CSC367 Lecture Notes: Part 3
Designing Parallel Algorithms

See all lecture notes here.

Parallel Hardware and Programming Models

There are many different types of parallel hardware. We will mainly focus on

Shared Memory: This is the most common to our daily lives. Shared memory architecture has multiple cores (typically on a single chip) that share the same memory. This type of hardware is used in most phones, laptops, and desktops. For shared memory architectures, we typically use the pthreads or OpenMP library.
Distributed Systems: This is the common in supercomputer and compute clusters, where multiple computers are connected to each others via a network. Communication for distributed systems is the main focus for designing algorithms, since it is much more expensive (higher latency) than on shared memory systems. Communication is usually done by message passing. For distributed systems, we typically use the MPI library.
SIMD and Vector: The most common example for this architecture is graphics cards (GPU). These compute units typically take advantage of many specialized processors for vector computations, and programmed with CUDA (for Nvidia GPUs). This type of architecture is also commonly used in machine learning.

For these different architectures, we may need to design our algorithms differently. However, many principles are the same, which is what we will focus on in this section. The general guidelines are:

Identify tasks in your program that can be performed concurrently
Map concurrent tasks onto multiple threads or processes, to be run in parallel
Partition the input, output, and/or intermediate data and assign to processes
Handle concurrent accesses to shared data by multiple processes
Add synchronization between stages of the parallel execution, where necessary
Profile performance and determine what the bottlenecks are
Target optimizations based on profiling information and performance analysis
Write small benchmarks to test your program in a variety of configurations

Tasks: Decomposition, Dependency, Granularity, Interaction, Mapping, Balance

A task is a unit of computation that can be extracted from the main program and assigned to a process, and can be run in parallel with other tasks. We need to decompose the main program into tasks, and then map these tasks to processes. Choosing the right task decomposition is an important part of designing parallel algorithms.
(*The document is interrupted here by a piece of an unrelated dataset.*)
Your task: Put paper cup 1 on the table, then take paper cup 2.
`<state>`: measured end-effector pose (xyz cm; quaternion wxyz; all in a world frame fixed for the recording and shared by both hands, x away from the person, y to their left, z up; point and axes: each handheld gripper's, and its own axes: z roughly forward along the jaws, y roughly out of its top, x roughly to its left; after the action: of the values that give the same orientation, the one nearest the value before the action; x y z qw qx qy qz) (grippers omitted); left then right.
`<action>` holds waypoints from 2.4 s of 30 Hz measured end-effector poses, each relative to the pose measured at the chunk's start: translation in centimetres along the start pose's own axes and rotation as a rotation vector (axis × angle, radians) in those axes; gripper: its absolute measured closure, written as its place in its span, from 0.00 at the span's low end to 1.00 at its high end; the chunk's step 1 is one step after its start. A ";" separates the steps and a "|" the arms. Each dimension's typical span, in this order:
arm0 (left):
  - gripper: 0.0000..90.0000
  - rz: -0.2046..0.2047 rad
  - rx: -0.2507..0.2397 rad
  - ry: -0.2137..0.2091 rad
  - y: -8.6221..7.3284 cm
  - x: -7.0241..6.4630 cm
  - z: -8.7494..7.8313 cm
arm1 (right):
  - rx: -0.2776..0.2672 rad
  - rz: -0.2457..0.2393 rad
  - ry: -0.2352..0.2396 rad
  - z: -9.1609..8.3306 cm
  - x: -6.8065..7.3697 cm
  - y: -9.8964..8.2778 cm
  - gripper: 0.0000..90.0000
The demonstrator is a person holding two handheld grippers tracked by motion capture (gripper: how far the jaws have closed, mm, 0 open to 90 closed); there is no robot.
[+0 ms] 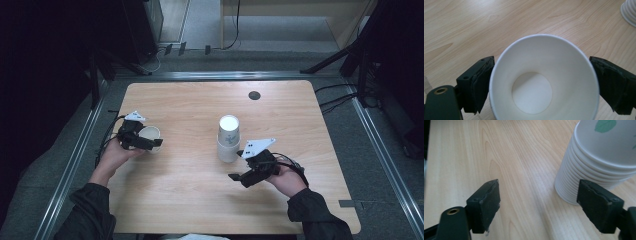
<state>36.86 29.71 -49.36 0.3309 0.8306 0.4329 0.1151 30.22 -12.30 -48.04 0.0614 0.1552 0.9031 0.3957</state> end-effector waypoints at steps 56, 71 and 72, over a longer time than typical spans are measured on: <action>0.10 0.134 -0.040 -0.189 0.8 -13.1 -4.1 | 0.225 -0.063 0.031 -1.4 -7.1 11.6 0.27; 0.14 0.132 -0.022 -0.199 0.0 -13.4 -3.6 | 0.224 -0.050 0.034 -1.9 -7.1 12.3 0.37; 0.14 0.136 -0.015 -0.198 0.0 -13.4 -3.5 | 0.217 -0.048 0.030 -2.3 -7.1 12.5 0.37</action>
<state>27.14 20.62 -45.41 0.3698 0.8628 0.3399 0.0581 39.25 -8.22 -37.41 0.0401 0.1333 0.9449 0.2961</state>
Note that not all tasks are independent of each other. Some tasks may depend on the output of other tasks. For example, in image filtering, applying the filter on each pixel may be independent of each other. However, normalizing the image after applying the filter can only be done after the entire image has been filtered.

The dependencies for any algorithm can be represented in a task dependency graph, which is a directed acyclic graph (DAG). The nodes in the graph represent the tasks, and the edges represent the dependencies. A start node is a node with no incoming edges, which represent the first task any processor can execute. A finish node is a node with no outgoing edges. Some examples of task dependency graphs are shown below.

TaskDAG

Note that a processor does not have to traverse a path through the task dependency graph, although that may be efficient since the process may already have some of the data needed for the next task in cache while computing the current task (improved temporal locality).

The granularity of a task decomposition is determined by how many tasks and what their sizes are. A coarse-grained decomposition has few large tasks, while a fine-grained decomposition has many small tasks.

Also, note the tradeoff between computation and communication. If we have a large number of small tasks, then we may have to communicate a lot between processors, as well as synchronize them often. But if we have a few large tasks, then we may have to wait for a long time for a processor to finish a task before we can start the next task. We will discuss later how in certain cases, we can do computation while waiting for communication, which can save a lot of time.

Some Useful Definitions

Ideal parallelism is when all tasks are independent of each other, and no communication is needed. Coarse-grained parallelism is when a lot of computation can be performed before communication is necessary. This type of parallelism is common for distributed systems, where communication is expensive. Fine-grained parallelism is when frequent communication is needed, which is more suitable for shared memory systems. The parallelism granularity is the measure of how much processing can be done before communication is necessary, for a given task decomposition.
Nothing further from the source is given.